Jean-François Joanny began his career at the CNRS, where he was a research fellow at the Collège de France's Quantum Condensed Matter Physics laboratory in Paris, then in Lyon. He was appointed Professor of Physics at the Université Louis-Pasteur in Strasbourg in 1989, then Professor at the Université Pierre-et-Marie-Curie (UPMC) in 2003. A physicist, he is first and foremost a theorist who has worked on various aspects of soft matter physics, then physics for biology.

Between 2014 and 2018, he was Director General of the prestigious École supérieure de physique et chimie industrielles de la ville de Paris (ESPCI), where he also taught.

On his arrival in Paris at UPMC, he became director of the Institut Curie physics laboratory, a position he held until 2012. Since then, his research activities have focused on cell biophysics and fundamental cellular processes, tissue mechanics and growth, and cancer physics, describing these biological phenomena using the concept of active matter.

His work is the subject of 285 publications in international journals.

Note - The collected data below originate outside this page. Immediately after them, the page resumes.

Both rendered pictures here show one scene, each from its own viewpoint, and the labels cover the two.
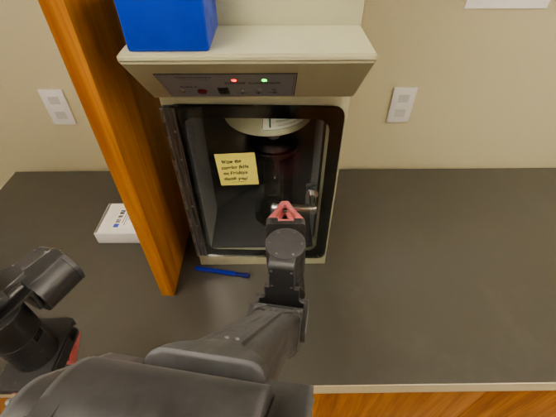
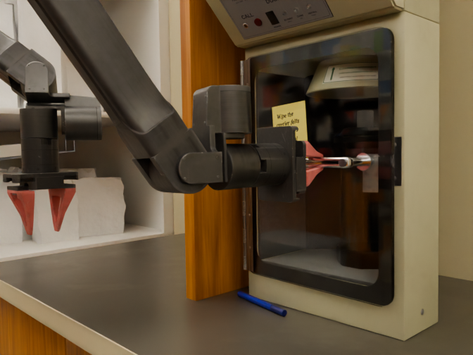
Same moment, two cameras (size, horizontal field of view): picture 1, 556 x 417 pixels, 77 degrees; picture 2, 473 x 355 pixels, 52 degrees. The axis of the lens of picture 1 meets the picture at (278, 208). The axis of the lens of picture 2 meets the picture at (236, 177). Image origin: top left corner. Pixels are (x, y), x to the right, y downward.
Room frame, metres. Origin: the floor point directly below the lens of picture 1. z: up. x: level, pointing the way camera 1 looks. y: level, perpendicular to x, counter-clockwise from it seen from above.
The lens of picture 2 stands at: (-0.09, -0.47, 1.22)
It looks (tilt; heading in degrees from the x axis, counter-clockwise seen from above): 3 degrees down; 48
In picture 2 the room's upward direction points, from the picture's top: 1 degrees counter-clockwise
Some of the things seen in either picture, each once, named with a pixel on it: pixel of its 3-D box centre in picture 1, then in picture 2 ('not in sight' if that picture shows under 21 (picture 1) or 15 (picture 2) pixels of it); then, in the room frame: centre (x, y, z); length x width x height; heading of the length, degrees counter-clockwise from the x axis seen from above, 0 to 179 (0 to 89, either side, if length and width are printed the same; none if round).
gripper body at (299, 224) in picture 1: (285, 251); (265, 164); (0.38, -0.01, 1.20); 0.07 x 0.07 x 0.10; 0
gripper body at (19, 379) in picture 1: (29, 345); (40, 161); (0.21, 0.34, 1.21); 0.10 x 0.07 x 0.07; 1
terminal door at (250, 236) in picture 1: (259, 195); (309, 167); (0.54, 0.04, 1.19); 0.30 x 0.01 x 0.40; 89
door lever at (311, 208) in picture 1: (294, 202); (333, 162); (0.50, -0.03, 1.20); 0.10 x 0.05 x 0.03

Jean-François Joanny has been awarded several distinctions, including silver and bronze medals from the CNRS and the Prix Ampère from the Académie des Sciences. He was a junior and senior member of the IUF.

Main scientific awards

  • 1985: CNRS bronze medal
  • 1986: Groupe Français des Polymères prize, shared with Ludwik Leibler
  • 1991-1996: junior member of the Institut Universitaire de France
  • 1993: Langevin Prize (theoretical physics) from the French Physical Society
  • 2006-2016: Senior member of the Institut Universitaire de France
  • 2007: Del Duca grand prize from the Institut de France (shared with J. Prost)
  • 2008: CNRS silver medal
  • 2012: Gentner Kastler prize from the German and French Physical Societies
  • 2017: Ampère prize from the French Academy of Sciences

Research and scientific activities

  • Past: polymer solutions, polymer adsorption, copolymers, polyelectrolytes, polymer gels, colloidal suspensions, foams and emulsions, liquids at interfaces, liquid thin films, wetting and capillarity, spreading, Langmuir monolayers, membranes, soap films.
  • Present and future: cell motility, out-of-equilibrium membranes for biology, self-organization and molecular motors, cytoskeleton, cell adhesion, cell oscillations, restriction enzymes, cytokinesis, tissue growth and mechanical properties, statistical physics of active matter.